Avengers: Endless Wartime, by Warren Ellis et. al. ISBN 9780785184676
Five out of five stars
In the last part of World War II, Captain America was on a mission to locate and destroy Nazi superweapons being built at a secret site. That mission seemingly ended when the weapons self-desructed, leaving a monstrous crater. Years previously, at least as defined by a God, Thor traveled to Midgard to battle the Nidhogg in an attempt to impress his father. That plan backfired, Thor’s father was displeased and demanded that he learn humility. Somehow, the monsters that Thor battled and the devices that the Nazis created have combined to produce self-reproducing creatures with artificial intelligence.
The plot of the story is complex, it involves seedy American involvement in the battle to control the government of a country in the Middle East, questionable actions by S. H. I. E. L. D. and internal bickering within the Avengers. It is this bickering that makes the story, for it leads to some of the best dialog ever to appear in a Marvel comic.
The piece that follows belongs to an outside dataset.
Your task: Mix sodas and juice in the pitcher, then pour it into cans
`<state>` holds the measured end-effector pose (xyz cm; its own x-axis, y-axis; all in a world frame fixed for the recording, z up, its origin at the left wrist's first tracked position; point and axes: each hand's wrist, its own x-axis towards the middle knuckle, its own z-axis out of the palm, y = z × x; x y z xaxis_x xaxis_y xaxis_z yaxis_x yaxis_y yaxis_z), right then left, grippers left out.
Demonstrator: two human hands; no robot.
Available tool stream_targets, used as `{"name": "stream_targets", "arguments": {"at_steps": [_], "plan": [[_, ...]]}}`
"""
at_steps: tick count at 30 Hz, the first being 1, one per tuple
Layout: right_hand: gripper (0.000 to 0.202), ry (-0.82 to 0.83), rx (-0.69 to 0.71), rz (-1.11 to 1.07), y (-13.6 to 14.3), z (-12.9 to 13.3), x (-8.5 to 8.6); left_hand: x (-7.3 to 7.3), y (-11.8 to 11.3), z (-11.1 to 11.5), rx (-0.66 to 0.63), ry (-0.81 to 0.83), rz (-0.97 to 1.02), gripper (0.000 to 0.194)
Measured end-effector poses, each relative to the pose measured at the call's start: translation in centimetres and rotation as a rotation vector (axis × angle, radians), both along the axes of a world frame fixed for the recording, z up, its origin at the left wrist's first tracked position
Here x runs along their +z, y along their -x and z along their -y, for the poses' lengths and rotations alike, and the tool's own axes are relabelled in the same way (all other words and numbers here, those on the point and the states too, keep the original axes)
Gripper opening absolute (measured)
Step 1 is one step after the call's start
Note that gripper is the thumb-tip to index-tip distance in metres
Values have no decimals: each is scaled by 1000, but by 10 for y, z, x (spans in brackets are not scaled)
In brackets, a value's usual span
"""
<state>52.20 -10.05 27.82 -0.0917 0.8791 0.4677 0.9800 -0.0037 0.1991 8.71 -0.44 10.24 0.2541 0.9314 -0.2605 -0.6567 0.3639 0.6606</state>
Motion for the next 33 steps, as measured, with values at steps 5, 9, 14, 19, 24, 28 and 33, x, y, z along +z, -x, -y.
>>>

Tony Stark is depicted as a person with a bad disposition that everyone fundamentally dislikes, Hawkeye as someone with a problem consuming questionable chemicals and Bruce Banner is an extremely nerdy scientist with an anger problem. Yet, through it all they are Avengers that must battle a powerful, evil force that is a danger to the world. Therefore, when called on, they all rally to the colors.
Captain America is once again reminded that the war he was created to fight in has never really ended, both literally and figuratively. Despite occasional misgivings among the group, Cap is still the undisputed leader against all enemies, both super and domestic. When he orders an action or a shift to inaction, the other Avengers obey. Although they often voice a complaint while doing so.
This is a great story about a group of superheroes with a fluid membership and frequent grumpiness. If there is an anchor, it is Jarvis, the butler of Avengers Tower.